Stored dataset items:
++++

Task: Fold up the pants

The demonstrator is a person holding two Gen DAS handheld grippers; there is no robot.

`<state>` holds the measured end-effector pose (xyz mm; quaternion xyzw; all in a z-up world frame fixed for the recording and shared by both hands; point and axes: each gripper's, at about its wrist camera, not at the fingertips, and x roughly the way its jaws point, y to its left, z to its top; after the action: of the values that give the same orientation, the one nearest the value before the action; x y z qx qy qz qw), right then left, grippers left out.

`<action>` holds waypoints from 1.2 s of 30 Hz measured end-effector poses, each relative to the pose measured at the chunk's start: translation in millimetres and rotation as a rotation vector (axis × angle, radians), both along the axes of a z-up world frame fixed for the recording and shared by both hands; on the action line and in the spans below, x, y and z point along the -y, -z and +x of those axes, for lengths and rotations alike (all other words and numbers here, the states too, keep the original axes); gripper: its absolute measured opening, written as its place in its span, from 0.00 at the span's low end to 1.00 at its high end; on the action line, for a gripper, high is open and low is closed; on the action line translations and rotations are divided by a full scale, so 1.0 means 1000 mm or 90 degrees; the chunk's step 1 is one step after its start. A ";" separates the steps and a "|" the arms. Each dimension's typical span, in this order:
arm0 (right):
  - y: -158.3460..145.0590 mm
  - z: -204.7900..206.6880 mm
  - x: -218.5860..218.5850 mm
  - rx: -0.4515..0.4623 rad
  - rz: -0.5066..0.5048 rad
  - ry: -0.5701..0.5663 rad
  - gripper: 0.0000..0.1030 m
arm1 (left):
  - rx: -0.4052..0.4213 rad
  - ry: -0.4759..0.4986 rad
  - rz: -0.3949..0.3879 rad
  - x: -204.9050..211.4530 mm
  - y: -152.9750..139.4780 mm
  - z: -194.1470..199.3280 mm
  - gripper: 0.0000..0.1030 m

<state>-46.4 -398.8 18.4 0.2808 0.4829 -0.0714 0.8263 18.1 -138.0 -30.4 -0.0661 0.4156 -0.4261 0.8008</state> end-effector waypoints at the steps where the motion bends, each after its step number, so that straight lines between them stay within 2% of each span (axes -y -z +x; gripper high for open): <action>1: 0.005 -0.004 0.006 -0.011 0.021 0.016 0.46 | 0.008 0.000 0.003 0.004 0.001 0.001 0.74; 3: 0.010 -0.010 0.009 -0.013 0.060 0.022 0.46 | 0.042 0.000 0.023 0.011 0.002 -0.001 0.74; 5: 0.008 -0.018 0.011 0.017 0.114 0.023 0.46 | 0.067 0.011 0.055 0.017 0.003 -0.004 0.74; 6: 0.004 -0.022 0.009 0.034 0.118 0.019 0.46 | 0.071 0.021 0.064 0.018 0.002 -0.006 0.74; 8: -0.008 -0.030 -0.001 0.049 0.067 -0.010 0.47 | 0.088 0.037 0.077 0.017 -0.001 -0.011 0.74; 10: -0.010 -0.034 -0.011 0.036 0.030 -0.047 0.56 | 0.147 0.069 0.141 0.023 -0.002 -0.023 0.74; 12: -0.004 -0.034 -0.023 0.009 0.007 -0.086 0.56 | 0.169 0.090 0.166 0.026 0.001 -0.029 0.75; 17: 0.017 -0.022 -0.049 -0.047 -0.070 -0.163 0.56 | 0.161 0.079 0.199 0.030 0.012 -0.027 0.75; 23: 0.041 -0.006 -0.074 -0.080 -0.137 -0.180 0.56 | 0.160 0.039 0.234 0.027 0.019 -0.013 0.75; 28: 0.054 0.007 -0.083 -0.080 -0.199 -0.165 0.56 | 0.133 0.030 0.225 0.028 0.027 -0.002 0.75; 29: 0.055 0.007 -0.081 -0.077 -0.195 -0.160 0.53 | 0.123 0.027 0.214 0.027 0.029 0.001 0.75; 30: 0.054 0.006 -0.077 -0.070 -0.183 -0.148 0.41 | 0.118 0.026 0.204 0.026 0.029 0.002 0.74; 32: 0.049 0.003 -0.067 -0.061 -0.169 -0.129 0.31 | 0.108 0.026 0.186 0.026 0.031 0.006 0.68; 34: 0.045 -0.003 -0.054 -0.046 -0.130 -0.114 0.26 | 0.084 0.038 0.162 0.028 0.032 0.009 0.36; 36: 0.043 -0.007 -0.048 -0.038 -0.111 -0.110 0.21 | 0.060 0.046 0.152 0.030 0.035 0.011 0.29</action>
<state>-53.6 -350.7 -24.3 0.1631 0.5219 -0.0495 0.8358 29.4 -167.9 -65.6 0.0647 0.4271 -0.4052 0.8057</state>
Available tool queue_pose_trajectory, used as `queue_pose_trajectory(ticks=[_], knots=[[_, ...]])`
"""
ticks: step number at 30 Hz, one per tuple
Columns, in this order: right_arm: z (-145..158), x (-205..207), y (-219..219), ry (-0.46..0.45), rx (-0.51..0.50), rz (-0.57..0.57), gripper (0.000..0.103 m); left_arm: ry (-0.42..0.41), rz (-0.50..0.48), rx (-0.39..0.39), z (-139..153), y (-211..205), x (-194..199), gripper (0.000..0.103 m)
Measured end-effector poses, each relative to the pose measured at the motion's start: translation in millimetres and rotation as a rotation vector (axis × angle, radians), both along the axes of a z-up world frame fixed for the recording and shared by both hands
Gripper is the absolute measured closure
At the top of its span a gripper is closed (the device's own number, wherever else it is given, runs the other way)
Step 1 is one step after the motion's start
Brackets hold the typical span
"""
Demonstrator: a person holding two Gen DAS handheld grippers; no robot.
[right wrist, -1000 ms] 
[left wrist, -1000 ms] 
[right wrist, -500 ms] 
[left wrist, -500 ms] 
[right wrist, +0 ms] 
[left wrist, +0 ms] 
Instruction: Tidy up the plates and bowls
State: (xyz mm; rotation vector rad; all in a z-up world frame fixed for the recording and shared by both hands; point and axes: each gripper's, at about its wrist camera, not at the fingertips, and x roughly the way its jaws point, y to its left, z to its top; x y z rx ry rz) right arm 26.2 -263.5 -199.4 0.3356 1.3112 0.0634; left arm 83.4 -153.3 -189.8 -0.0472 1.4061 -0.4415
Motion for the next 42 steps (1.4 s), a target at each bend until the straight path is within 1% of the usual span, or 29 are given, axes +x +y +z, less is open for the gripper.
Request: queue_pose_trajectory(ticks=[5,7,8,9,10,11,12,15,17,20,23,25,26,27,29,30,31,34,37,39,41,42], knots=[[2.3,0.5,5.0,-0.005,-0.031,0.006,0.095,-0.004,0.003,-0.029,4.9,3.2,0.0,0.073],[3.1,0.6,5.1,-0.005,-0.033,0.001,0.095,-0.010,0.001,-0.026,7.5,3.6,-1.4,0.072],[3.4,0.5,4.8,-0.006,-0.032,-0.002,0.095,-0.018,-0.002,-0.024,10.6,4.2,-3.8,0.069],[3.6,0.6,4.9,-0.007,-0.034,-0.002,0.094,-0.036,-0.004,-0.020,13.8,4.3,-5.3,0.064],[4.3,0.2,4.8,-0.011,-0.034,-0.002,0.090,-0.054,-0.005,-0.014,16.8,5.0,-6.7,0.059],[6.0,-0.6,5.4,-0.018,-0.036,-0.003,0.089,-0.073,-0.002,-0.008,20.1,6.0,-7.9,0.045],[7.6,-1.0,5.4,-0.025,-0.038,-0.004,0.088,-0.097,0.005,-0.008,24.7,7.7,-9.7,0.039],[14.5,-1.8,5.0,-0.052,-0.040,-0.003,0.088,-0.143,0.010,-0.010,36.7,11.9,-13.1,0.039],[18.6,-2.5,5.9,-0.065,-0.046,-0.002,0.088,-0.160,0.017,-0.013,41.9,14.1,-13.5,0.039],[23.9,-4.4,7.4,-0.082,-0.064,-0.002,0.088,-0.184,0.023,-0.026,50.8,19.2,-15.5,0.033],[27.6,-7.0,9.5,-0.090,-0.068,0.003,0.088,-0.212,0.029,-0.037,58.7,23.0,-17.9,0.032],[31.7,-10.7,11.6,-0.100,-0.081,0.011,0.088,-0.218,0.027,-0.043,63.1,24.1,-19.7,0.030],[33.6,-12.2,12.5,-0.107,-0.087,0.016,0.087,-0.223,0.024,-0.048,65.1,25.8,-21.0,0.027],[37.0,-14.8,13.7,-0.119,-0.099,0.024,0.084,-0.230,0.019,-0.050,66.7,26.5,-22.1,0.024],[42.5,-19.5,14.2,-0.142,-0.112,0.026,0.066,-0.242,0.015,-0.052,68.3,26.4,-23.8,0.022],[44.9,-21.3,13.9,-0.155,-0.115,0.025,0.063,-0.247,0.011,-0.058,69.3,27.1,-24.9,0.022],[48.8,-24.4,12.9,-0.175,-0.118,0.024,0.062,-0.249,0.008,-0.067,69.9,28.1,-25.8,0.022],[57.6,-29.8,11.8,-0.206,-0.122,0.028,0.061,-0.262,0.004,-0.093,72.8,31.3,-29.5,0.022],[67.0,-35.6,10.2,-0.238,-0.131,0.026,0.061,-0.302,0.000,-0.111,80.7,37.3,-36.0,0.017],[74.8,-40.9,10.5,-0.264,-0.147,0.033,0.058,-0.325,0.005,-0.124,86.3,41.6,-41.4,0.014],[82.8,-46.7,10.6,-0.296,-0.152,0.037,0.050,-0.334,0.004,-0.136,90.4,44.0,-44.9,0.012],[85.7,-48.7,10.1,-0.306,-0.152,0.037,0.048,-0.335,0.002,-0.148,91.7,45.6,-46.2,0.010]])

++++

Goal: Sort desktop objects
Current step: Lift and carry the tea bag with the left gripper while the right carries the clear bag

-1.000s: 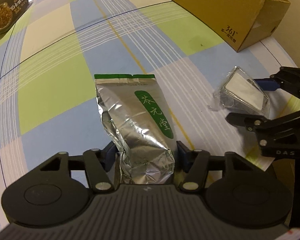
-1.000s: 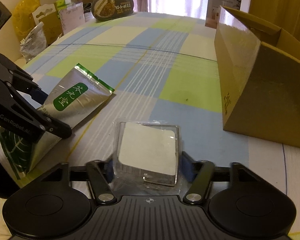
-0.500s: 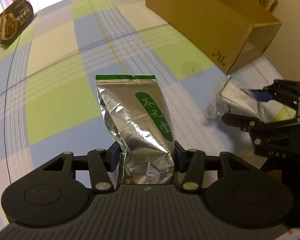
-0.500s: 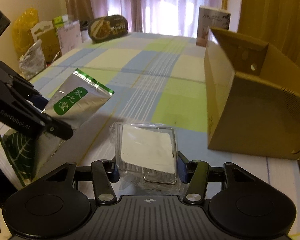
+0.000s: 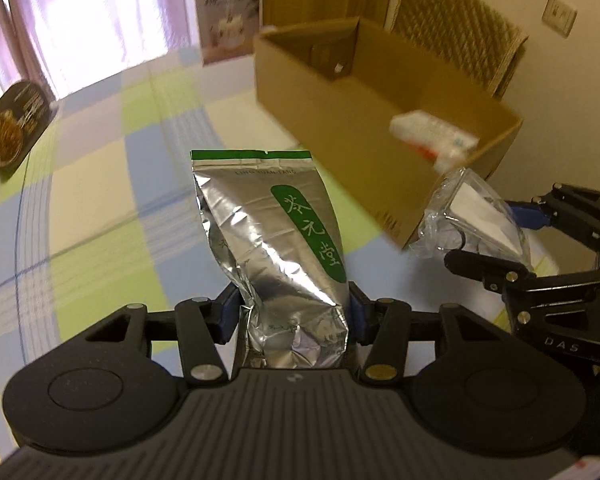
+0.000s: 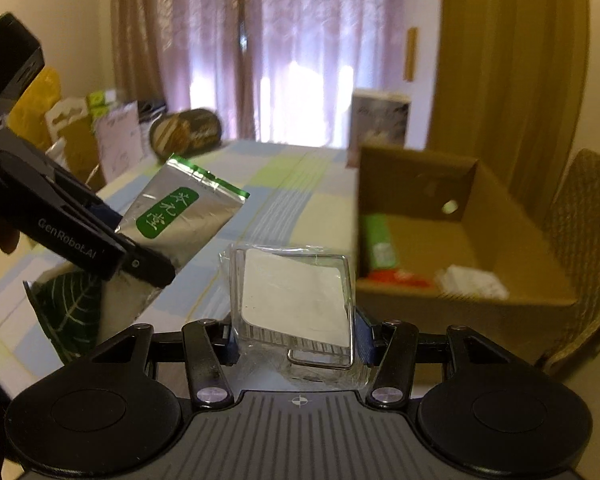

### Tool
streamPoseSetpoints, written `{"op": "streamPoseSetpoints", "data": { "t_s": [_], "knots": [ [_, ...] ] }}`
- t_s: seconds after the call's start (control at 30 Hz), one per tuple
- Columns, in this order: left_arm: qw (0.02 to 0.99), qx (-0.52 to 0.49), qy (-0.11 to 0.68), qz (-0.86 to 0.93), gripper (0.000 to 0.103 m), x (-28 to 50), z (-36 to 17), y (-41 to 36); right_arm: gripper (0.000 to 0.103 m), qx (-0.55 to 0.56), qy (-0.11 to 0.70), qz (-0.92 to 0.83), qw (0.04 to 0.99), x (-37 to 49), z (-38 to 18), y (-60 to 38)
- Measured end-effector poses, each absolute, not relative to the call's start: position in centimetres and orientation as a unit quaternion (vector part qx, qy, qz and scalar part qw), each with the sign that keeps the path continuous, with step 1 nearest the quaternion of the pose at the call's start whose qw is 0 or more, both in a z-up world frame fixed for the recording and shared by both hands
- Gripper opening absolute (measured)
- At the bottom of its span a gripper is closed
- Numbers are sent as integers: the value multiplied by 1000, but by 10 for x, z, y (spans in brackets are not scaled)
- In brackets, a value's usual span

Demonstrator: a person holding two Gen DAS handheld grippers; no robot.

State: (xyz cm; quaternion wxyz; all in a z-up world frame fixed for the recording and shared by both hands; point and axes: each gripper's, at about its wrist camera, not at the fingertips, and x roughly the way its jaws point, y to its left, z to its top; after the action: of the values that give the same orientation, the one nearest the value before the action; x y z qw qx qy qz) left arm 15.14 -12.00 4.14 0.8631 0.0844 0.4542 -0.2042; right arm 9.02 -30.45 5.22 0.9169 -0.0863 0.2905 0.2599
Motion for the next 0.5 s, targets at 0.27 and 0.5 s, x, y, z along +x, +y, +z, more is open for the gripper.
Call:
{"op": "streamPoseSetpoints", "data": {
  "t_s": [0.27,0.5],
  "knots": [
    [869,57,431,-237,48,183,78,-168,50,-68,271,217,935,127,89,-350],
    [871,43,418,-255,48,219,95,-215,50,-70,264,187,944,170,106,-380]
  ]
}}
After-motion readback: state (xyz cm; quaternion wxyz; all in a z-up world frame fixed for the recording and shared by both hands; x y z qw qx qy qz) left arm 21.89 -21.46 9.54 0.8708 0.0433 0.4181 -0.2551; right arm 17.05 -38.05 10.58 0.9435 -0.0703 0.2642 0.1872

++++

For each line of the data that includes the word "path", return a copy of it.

Motion for the next 42 steps (1.4 s), a target at each bend until the straight path is within 1% of the usual span, or 29 are given, axes +x +y +z, less is open for the gripper.
- Measured end-effector poses, each absolute, not relative to the call's start: position in centimetres and orientation as a unit quaternion (vector part qx, qy, qz and scalar part qw), each with the sign that keeps the path continuous, with step 1 nearest the quaternion of the pose at the call's start whose qw is 0 or more, both in a z-up world frame fixed for the recording and shared by both hands

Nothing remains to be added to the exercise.